- **What you will do**: Exact duplicates of all entries are needed.

- **Input**:
-- -- --
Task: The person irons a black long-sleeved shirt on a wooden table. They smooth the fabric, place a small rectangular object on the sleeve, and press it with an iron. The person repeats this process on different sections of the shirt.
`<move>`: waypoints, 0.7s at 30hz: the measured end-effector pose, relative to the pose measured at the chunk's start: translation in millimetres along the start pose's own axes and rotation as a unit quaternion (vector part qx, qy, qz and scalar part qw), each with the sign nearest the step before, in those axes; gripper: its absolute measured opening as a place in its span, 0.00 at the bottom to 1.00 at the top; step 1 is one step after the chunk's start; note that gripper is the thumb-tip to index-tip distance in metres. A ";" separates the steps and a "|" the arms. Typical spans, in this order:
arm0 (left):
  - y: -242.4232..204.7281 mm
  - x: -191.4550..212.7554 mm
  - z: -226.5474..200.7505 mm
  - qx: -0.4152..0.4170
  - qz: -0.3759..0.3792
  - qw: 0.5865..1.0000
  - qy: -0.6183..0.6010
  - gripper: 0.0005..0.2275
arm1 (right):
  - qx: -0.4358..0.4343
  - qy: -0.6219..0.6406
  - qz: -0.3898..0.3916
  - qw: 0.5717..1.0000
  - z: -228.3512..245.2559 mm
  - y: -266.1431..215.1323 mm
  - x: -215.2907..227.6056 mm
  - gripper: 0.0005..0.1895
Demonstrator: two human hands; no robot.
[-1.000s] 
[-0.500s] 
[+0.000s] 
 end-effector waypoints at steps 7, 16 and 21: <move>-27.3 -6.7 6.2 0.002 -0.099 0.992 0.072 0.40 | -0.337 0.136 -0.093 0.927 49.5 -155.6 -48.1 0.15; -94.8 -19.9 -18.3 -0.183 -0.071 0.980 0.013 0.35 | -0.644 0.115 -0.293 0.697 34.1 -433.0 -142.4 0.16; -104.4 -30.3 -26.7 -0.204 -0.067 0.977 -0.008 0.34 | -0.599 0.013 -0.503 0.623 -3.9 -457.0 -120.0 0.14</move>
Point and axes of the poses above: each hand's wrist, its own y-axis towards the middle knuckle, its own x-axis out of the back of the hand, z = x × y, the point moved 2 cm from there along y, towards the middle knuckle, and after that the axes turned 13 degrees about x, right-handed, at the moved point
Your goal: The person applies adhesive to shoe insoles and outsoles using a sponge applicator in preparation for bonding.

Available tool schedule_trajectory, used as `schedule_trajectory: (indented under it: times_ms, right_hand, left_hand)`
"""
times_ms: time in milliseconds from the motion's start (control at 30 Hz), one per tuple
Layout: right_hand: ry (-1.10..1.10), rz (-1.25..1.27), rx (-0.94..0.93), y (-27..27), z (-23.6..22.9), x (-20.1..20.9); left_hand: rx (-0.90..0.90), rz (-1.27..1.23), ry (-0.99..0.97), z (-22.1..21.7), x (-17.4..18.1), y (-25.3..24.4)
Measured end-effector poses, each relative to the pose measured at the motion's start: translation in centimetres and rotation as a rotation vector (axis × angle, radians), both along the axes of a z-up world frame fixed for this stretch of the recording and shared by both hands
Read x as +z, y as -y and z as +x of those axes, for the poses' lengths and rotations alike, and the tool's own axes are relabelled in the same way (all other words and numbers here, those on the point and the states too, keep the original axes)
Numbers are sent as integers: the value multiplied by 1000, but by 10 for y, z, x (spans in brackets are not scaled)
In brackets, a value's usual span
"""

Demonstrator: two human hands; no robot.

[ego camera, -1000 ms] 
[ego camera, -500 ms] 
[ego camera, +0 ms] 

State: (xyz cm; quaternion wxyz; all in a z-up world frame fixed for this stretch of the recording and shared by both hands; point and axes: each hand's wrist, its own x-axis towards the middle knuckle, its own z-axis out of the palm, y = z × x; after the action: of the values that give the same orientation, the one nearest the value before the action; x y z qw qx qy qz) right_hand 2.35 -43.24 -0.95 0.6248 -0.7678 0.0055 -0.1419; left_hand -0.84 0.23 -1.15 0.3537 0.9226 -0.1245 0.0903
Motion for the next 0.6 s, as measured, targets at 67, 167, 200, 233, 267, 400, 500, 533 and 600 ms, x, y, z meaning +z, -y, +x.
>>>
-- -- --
- **Answer box**:
Task: The person irons a black long-sleeved shirt on a wooden table. They smooth the fabric, place a small rectangular object on the sleeve, and press it with an iron. The person repeats this process on different sections of the shirt.
`<move>`: waypoints, 0.7s at 30hz: the measured end-effector pose, relative to the pose measured at the chunk's start: translation in millimetres along the start pose's own axes and rotation as a unit quaternion (vector part qx, qy, qz and scalar part qw), each with the sign nearest the step before, in those axes; gripper: its absolute measured opening as a place in its span, 0.00 at the bottom to 1.00 at the top; step 1 is one step after the chunk's start; note that gripper is the thumb-tip to index-tip distance in metres. A ";" separates the steps and a "|" the arms. Typical spans, in this order:
arm0 (left):
  - y: -242.4232..204.7281 mm
  - x: -191.4550..212.7554 mm
  - z: -226.5474..200.7505 mm
  - qx: -0.4152..0.4170
  - qz: -0.3759..0.3792
  - qw: 0.5865..1.0000
  - qy: -0.6183..0.6010
  - gripper: 0.0005..0.2275
arm1 (right):
  - qx: -0.4358..0.4343
  - qy: -0.6219..0.6406
  - qz: -0.3898..0.3916
  - qw: 0.5717..1.0000
  - z: -228.3512..245.2559 mm
  - y: -266.1431..215.1323 mm
  - x: -215.2907..227.6056 mm
  - gripper: 0.0005..0.1895
Demonstrator: two human hands; no robot.
[-1.000s] 
[-0.500s] 
[+0.000s] 
 end-effector waypoints at steps 7, 16 and 21: <move>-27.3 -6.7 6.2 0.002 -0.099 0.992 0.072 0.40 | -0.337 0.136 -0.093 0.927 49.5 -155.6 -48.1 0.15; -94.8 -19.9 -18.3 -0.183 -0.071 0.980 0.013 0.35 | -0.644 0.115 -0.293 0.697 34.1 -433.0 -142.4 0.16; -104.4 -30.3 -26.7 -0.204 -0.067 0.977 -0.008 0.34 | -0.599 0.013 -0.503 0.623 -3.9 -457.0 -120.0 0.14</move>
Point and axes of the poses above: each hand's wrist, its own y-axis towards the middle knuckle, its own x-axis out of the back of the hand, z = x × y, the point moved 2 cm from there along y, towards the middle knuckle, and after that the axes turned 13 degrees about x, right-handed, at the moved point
Your goal: The person applies adhesive to shoe insoles and outsoles using a sponge applicator in preparation for bonding.

Available tool schedule_trajectory, used as `schedule_trajectory: (indented under it: times_ms, right_hand, left_hand)`
"""
times_ms: time in milliseconds from the motion's start (control at 30 Hz), one per tuple
Layout: right_hand: ry (-1.10..1.10), rz (-1.25..1.27), rx (-0.94..0.93), y (-27..27), z (-23.6..22.9), x (-20.1..20.9); left_hand: rx (-0.90..0.90), rz (-1.27..1.23), ry (-0.99..0.97), z (-22.1..21.7), x (-17.4..18.1), y (-25.3..24.4)
Measured end-effector poses, each relative to the pose measured at the motion's start: translation in centimetres and rotation as a rotation vector (axis × angle, radians), both along the axes of a z-up world frame fixed for this stretch of the recording and shared by both hands
Read x as +z, y as -y and z as +x of those axes, for the poses' lengths and rotations alike, and the tool's own axes are relabelled in the same way (all other words and numbers here, those on the point and the states too, keep the original axes)
Numbers are sent as integers: the value multiplied by 1000, but by 10 for y, z, x (spans in brackets are not scaled)
In brackets, a value's usual span
"""

Demonstrator: two human hands; no robot.

[ego camera, -1000 ms] 
[ego camera, -500 ms] 
[ego camera, +0 ms] 

State: (xyz cm; quaternion wxyz; all in a z-up world frame fixed for this stretch of the recording and shared by both hands; point and axes: each hand's wrist, its own x-axis towards the middle knuckle, its own z-axis out of the palm, y = z × x; after the action: of the values that give the same orientation, the one nearest the value before the action; x y z qw qx qy qz) right_hand 2.35 -43.24 -0.95 0.6248 -0.7678 0.0055 -0.1419; left_hand -0.84 0.23 -1.15 0.3537 0.9226 -0.1245 0.0903
Motion for the next 0.6 s, as measured, targets at 67, 167, 200, 233, 267, 400, 500, 533 and 600 ms, x, y, z meaning +z, -y, +x.
>>>

No further output is needed here.